The academician’s grief mixed with shame when he grasped the real reason for the sudden deaths of the young men involved in that night’s attack. It was clear enough what had happened: a powerful father had taken revenge for the destruction of his daughter’s life and dignity. His own son had not died from medical negligence. He had been deliberately punished by the state—and, in a grim sense, had earned it.
Going to the prosecutor’s office would have been suicidal. No one would dare open a case against a man at the top. Telling foreign reporters would trigger a political scandal and permanently stain his family name. The scholar found himself trapped. He could not speak openly, but he could not simply swallow the truth either.
A warped mixture of paternal love and a desire to strike back for his dead son pushed him toward a reckless decision. He could not hit the leader directly—that was impossible. But he could strike at the system itself, and at the ideological machine the ruler had spent years helping to build.
The man had long-standing ties to circles of dissident intellectuals and had quietly passed information to foreigners about abuses of state power. Now, with what amounted to an information bomb in his hands, he carefully made several high-quality photographic copies of the diary pages. He hid the original notebook in a secure place, preserving the central piece of written evidence.

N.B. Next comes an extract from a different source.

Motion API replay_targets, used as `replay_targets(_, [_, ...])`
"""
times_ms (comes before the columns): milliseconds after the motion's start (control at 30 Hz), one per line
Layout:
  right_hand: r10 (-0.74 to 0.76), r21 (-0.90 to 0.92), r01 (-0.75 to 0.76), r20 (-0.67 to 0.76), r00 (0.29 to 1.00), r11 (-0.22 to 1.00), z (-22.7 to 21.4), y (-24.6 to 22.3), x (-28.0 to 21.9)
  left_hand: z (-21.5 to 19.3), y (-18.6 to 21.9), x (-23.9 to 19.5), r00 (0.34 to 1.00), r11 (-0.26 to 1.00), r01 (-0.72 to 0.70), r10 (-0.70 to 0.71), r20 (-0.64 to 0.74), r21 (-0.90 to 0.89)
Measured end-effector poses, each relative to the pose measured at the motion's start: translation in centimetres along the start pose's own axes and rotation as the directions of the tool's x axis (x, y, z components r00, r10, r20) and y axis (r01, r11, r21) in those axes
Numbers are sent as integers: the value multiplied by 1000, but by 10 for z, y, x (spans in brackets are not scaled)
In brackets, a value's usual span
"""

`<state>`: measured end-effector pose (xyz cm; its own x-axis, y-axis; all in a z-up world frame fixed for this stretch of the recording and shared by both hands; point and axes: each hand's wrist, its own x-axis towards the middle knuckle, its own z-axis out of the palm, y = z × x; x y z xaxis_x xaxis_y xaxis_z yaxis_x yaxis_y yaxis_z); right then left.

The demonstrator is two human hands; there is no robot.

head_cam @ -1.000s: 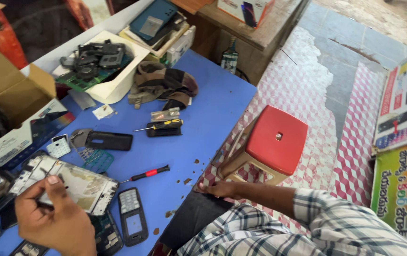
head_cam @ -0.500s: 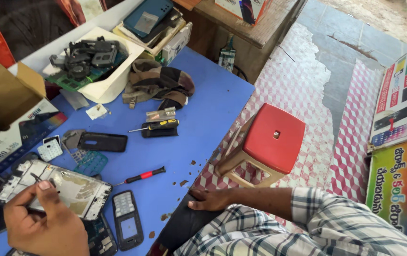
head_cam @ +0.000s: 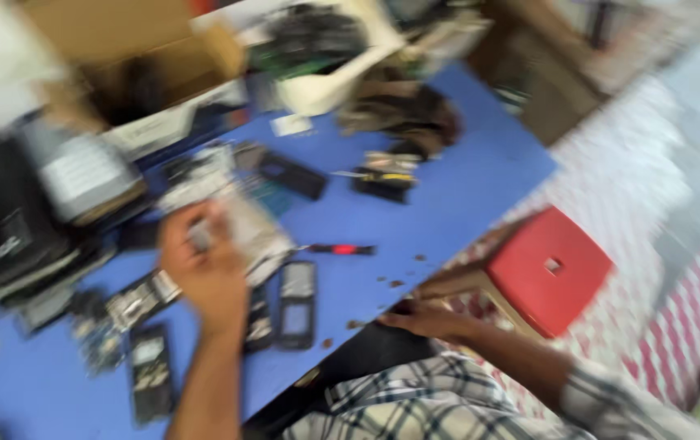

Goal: The person holds a disassembled mobile phone and repeatedly peels off adhesive backing from the internal frame using fingers. The person rotates the phone to access different edges and continues removing adhesive strips throughout the clip.

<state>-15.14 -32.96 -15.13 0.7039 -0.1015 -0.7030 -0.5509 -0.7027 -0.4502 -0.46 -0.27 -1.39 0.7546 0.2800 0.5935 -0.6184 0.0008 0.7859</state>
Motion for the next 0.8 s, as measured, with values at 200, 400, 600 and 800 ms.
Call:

The copies were passed to a foreign correspondent for an international radio service in Stockholm, with strict instructions not to publish them right away. The material was to surface later, when it could do the greatest possible damage to the regime’s reputation. In that way, the grieving father prepared his own delayed revenge for the revenge that had already been carried out.
What he did not know was that his apartment, phone calls, and movements were already under constant surveillance. The security services quickly learned that documents had leaked, and the information landed on the leader’s desk. He was enraged—not so much by the exposure of the killings as by the possibility that the details of the attack on his daughter might become public.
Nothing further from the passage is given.